As long as you can line dance, in high heels and a hat your in Linda.

Olley


----------



## LC1962 (Oct 6, 2005)

Even with high heels a hat and nothing else I bet I wouldn't be able to peddle me wares in the magazine tho' :lol: :lol:


----------



## damondunc (Feb 14, 2006)

*RV Magazine*

Hi Linda

I do'nt think the editor would let us advertise either 
I see neither of us got a mention in the show writeups. :lol: :lol: :lol:

Hannah

I would think you would get most if not all of your questions answered on MHF for just £10 a year including culinary suggestions,there are pictures of RV's on this site and if you go to the shows with MHF you'll get a discount.

Duncan


----------



## LC1962 (Oct 6, 2005)

*Re: RV Magazine*



damondunc said:


> Hi Linda
> 
> I see neither of us got a mention in the show writeups. :lol: :lol: :lol:
> 
> Duncan


Hi Duncan (& Chris of course :wink: )

Now _THERES_ a surprise :lol: :lol:

Perhaps there's a niche in the market for a new magazine.....you write the stories and I'll draw the pictures. I'm quite handy with a crayon (not allowed pencils in case I hurt myself :wink: )

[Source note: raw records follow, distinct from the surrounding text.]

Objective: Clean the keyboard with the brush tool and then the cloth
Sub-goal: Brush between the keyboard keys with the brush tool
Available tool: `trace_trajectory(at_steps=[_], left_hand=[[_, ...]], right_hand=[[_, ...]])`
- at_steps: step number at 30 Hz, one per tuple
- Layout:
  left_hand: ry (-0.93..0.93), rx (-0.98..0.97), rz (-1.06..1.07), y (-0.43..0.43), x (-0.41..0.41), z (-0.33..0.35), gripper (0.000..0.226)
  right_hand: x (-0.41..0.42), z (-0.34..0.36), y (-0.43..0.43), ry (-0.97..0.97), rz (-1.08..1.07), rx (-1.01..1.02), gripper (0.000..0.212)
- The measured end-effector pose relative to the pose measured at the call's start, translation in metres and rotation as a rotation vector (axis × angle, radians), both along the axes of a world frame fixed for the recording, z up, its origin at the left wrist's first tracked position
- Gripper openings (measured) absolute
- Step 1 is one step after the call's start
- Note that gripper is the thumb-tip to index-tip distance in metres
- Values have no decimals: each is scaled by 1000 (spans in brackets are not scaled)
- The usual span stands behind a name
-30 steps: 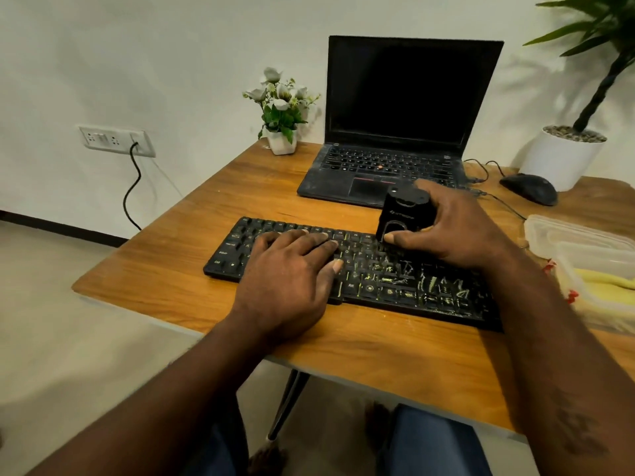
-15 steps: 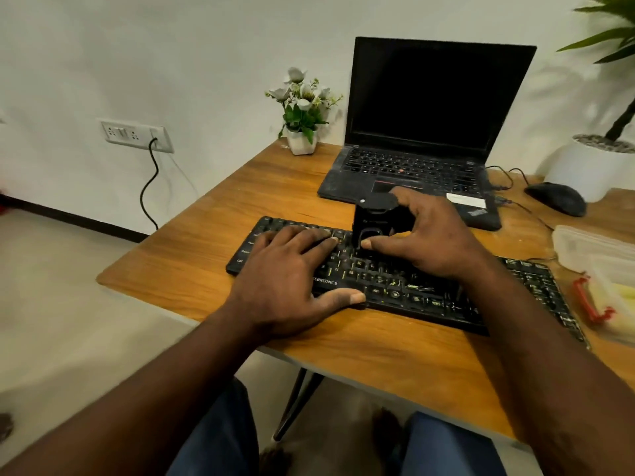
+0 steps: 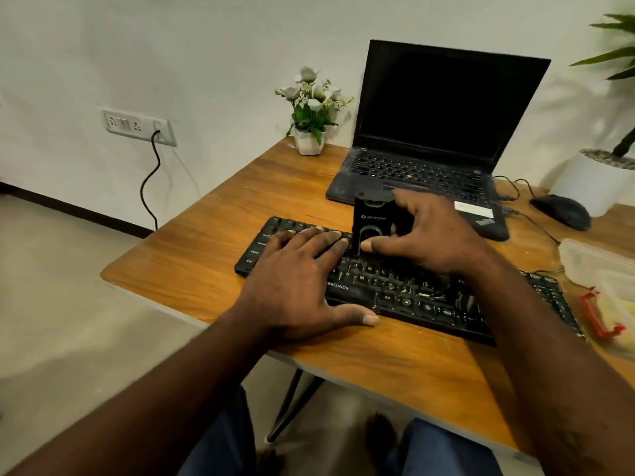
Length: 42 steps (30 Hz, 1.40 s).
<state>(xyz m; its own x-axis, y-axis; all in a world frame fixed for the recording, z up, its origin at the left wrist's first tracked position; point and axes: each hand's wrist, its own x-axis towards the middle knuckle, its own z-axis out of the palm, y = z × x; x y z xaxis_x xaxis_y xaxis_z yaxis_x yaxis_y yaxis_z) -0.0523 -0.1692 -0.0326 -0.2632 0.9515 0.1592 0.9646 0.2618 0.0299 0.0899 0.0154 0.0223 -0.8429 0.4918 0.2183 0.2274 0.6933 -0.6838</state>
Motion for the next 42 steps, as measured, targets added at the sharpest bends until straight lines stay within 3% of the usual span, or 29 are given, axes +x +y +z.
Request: trace_trajectory(at_steps=[2,7,11,15,19,23,27,31,35,39,42], left_hand=[[2,-6,2,0,-3,0,125],[5,14,-3,2,-5,-2,125],[-2,26,3,2,-5,-2,124],[-17,43,3,2,-5,-4,124],[-4,84,-64,3,-5,-3,117],[46,107,-120,9,-5,-3,109],[33,78,-110,17,-4,-7,103],[38,100,-101,24,-2,-6,102],[37,106,-91,32,-1,-7,101],[49,114,-82,37,-2,-8,101],[46,122,-84,39,-2,-8,101]], right_hand=[[4,-2,-3,0,50,-80,46],[23,-1,11,50,-182,43,57],[34,-3,3,22,17,-133,53],[40,-5,8,50,-197,86,54],[44,-7,-4,53,-34,-40,52],[37,-9,-5,95,-199,179,53],[37,-10,-11,93,-51,-32,54],[33,-11,-11,105,-174,123,56],[39,-11,-8,88,-110,20,54],[35,-13,-8,121,-219,134,57],[37,-13,-7,104,-160,77,57]])
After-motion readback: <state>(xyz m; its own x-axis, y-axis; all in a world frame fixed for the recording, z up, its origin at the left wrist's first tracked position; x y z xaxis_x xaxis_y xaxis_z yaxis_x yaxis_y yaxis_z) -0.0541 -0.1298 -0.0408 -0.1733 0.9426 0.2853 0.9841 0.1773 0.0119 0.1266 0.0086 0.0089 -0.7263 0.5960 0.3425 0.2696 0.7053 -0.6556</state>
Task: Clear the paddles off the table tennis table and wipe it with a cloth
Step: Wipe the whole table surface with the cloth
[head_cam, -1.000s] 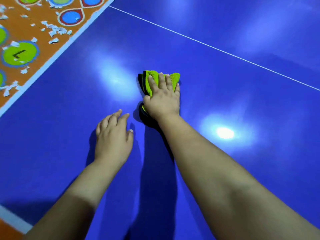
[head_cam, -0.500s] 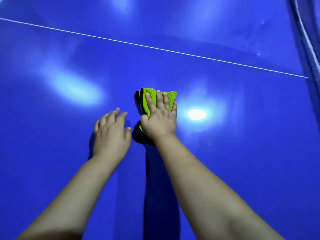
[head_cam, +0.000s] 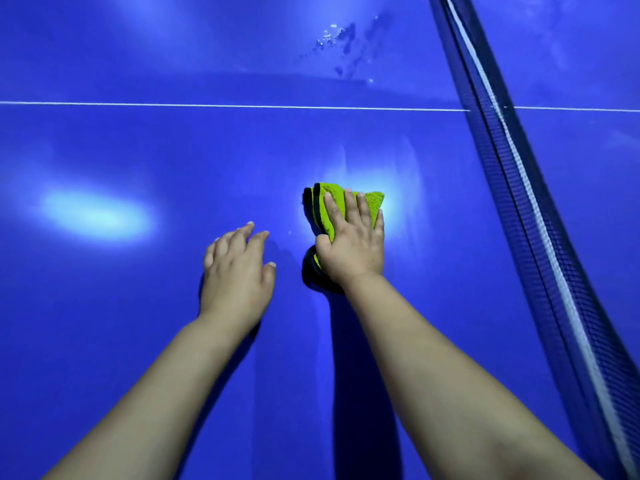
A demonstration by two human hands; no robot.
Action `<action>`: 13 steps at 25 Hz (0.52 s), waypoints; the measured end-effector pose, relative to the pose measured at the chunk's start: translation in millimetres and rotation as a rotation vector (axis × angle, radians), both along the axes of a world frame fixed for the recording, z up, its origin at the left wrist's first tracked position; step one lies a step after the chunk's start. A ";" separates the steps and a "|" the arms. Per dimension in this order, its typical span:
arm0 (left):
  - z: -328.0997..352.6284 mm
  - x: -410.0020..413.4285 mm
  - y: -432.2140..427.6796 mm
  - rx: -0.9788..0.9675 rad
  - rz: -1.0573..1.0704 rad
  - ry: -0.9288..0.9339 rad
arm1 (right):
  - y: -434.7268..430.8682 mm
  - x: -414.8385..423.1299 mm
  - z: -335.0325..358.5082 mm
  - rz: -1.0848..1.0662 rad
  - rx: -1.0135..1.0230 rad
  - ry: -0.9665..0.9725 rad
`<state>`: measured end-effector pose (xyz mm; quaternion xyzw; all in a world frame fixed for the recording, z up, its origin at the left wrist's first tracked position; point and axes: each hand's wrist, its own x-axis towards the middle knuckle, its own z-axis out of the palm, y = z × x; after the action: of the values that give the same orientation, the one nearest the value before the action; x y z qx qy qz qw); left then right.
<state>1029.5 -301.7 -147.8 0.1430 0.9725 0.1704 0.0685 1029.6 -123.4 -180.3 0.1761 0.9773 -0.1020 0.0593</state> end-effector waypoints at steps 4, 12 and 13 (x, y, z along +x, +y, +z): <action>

Seriously though Hannah, I'm with Duncan re MHF, a fantastic source of info for very little outlay....great value for money IMO...and the RV section is steadily growing 

Cheers
Linda


----------



## 88927 (May 10, 2005)

LC1962 said:


> Even with high heels a hat and nothing else I bet I wouldn't be able to peddle me wares in the magazine tho' :lol: :lol:


You could peddle your wares in my magazine dressed like that Linda :lol: :lol: :lol: :lol: 
Now how do I start a magazine??????????????

:lol: :roll: :lol: :roll: :lol:

Keith


----------



## dangerous (May 1, 2005)

*RV Magazine*

I have received magazine for a while now, as other people have said, some info but a bit limited, but I think it is the only mag in UK dedicated to US RV's. 8O


----------